А по берегу растет дикий лук. И не какой-нибудь хиленький лучишко, что выклевывается на каменных бычках в верховьях Енисея. Нет, здесь лук как огородный батун, и бывает его столько — хоть литовкой коси.
До войны, когда огороды в Игарке были только опытные, сильно выручались этим луком жители Заполярья. А нынче не то. Ныне настоящий, огородный лук растет в Игарке, да и завозят его отовсюду, даже из Грузии и из Китая.
Но по старой привычке некоторые игарчане еще заготавливают дикий лук — режут его и солят в бочки. Зима — прибериха, а зима здесь долгая, и соленый лук иной раз в охотку с картошкой идет за наипервейшую еду.
Подле берега на тихом газу тащилась лодка. Управлял ею Генка Гущин — здешний, игарский, парень. Посреди лодки на мешках с луком лежала кверху лицом Катя и сонно щурила темно-серые глаза в низкое северное небо. Катя — гостья у Генки Гущина и первый раз в Заполярье. Вот Генка и уговорил ее скататься на его лодке за луком.
Тарахтит моторишко, волна от лодки раскидывается на стороны. Одна в берег ударяется, другая катится по водной глади, но даже середины реки не достигнув, изнемогает, успокаивается. Широк Енисей. Тих Енисей. Неоглядна даль его.
Генка лениво рулит и щурится. Катя первый раз видит его таким присмиревшим, утихомиренным и, кажется, только сейчас и разглядела по-настоящему. У Генки жесткие, почти светлые волосы. Они осыпаются на правый глаз, но он их не подбирает, привык видно. Брови и ресницы у него тоже светлые, а лицо с прикипевшим обветрием. Удивительно живыми и ясными кажутся на этом лице глаза. Они у Генки, как недозрелые смородины — даже прожилки есть, коричневые.
Тарахтит моторишко. Бежит лодка. Сидит за рулем Генка, смирный и тихий. Катя смотрела на него, улыбаясь. Генка, наконец, заметил ее пристальный взгляд и, немного смешавшись, спросил;
— Чего лыбишься?
— Да так, — пожала плечами Катя и рассмеялась: — Вспомнила, как мы познакомились.
— А-а, пужанул я вас тогда, х-хы!
Было это зимой в доме отдыха, близ Красноярска, где отдыхала Катя вместе с подругами. Отдыхали всей бригадой. У них стало законом все делать вместе, даже отдыхать. Сидели девушки как-то в сосновом бору на скамейке, подошел к ним парень в каракулевой шапке набекрень, в полупальто нараспашку и без лишних слов предложил:
— Давайте знакомиться, — и сунул руку той девушке, что с края сидела: — Гущин, стивидор!

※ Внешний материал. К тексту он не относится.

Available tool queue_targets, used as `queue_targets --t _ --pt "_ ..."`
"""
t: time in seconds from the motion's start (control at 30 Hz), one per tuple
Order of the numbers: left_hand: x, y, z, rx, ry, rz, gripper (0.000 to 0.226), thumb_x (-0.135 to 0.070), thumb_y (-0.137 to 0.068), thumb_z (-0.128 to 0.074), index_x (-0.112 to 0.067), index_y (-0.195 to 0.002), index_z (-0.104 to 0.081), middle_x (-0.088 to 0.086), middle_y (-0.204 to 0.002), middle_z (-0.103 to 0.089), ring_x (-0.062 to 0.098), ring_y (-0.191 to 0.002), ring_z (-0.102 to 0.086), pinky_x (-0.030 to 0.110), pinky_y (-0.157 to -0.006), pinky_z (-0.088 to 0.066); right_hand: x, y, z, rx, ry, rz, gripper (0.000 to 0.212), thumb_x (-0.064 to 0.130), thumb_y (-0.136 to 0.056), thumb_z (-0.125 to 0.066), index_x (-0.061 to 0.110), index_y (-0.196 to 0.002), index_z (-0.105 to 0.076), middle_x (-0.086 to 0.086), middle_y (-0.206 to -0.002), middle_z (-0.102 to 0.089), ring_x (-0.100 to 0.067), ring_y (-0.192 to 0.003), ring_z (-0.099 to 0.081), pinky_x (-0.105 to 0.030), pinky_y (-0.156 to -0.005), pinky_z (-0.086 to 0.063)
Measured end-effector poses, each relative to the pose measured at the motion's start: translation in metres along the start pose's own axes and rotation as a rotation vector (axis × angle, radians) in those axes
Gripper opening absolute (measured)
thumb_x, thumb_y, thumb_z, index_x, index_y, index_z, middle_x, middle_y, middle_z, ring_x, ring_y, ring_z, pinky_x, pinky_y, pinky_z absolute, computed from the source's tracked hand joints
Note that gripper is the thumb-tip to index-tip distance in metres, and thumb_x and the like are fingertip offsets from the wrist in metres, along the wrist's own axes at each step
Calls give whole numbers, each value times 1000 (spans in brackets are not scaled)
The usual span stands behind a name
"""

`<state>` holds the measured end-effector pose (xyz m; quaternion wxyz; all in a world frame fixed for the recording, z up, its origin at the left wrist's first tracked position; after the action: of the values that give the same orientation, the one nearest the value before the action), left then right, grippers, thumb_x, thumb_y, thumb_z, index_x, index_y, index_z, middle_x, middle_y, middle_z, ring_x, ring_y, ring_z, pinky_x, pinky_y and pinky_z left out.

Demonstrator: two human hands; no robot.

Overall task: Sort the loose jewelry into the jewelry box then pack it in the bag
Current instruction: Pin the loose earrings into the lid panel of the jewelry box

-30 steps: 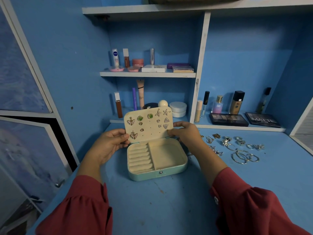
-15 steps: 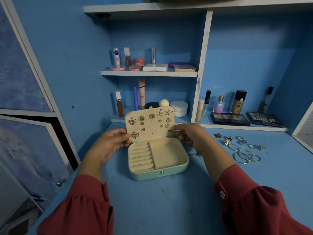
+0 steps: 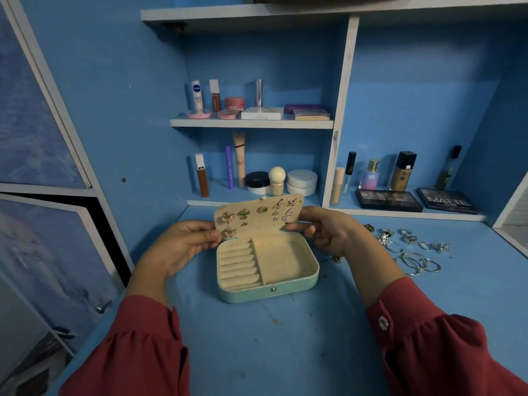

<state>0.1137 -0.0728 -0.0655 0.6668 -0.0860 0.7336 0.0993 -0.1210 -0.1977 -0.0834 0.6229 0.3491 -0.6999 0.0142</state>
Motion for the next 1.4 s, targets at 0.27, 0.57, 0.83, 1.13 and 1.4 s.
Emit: queue_targets --t 0.27,0.57,0.83,1.13,1.4 --pt "-5 5 -4 38 -67 18 40 19 -78 -56 -12 -64 -77 8 -74 -73 15 -70 -70 20 -72 -57 -4 2 0 56 -81 -43 10 16 -90 -56 9 -89 -63 -11 -80 -74 -3 -39 -45 -10 -36 -18" --pt "-51 17 -10 -300 -479 -286 19 -5 -89 -62 -17 -99 -72 -6 -89 -72 2 -76 -61 13 -68 -46 -1 5 0 109 -124 -32 12 2 -93 -49 0 -93 -61 -16 -77 -72 -7 -47 -60 -10 -36 -34" --pt "-69 85 -163 -198 -889 -1179 10 -10 -88 -61 -5 -86 -70 3 -80 -66 21 -75 -55 31 -72 -45 0 0 0 132 -85 -6 12 -2 -90 -51 0 -85 -62 -9 -69 -66 -14 -59 -61 -19 -59 -47" --pt "2 58 -207 111 -1510 -1066 5 -22 -70 -75 -25 -74 -74 -8 -70 -59 19 -82 -50 32 -80 -46 -2 -2 1 139 -92 9 10 1 -88 -57 -1 -94 -65 -5 -62 -64 -10 -53 -60 -22 -71 -39" --pt "5 64 -215 168 -1499 -1002 4 -33 -75 -74 -29 -76 -74 -11 -77 -60 20 -88 -52 34 -83 -43 -1 4 -2 158 -107 4 11 2 -91 -54 0 -94 -65 -4 -60 -65 -7 -49 -59 -14 -53 -42"
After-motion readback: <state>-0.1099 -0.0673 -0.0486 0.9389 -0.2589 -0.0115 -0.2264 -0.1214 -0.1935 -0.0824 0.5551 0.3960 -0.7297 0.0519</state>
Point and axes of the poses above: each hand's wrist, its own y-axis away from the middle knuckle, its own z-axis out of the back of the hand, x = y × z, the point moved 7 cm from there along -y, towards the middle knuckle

Насладившись произведенным эффектом, Генка хохотнул и дал разъяснение:
— Это значит — грузчик.
Этот самый Генка-стивидор начинал говорить, как только просыпался, и кончал говорить, когда засыпал. Впрочем, и во сне он продолжал что-то бормотать и вертелся в постели так, что простыни к утру оказывались на полу.
Дружил он со всеми девчатами подряд и всех заговорил до смерти. На прощание переписал адреса и приглашал в гости на «край света». Все девчата дружно обещали приехать туда.
С Катей у него были такие же отношения, как и с остальными девушками, но она менее снисходительно относилась к его словесным вольностям, несколько раз обрывала его и поправляла, когда он произносил неправильно слова. Генка говорил «одеюсь», вместо одеваюсь, «обуюсь» — вместо обуваюсь, «лопотина!» — вместо одежда и так далее.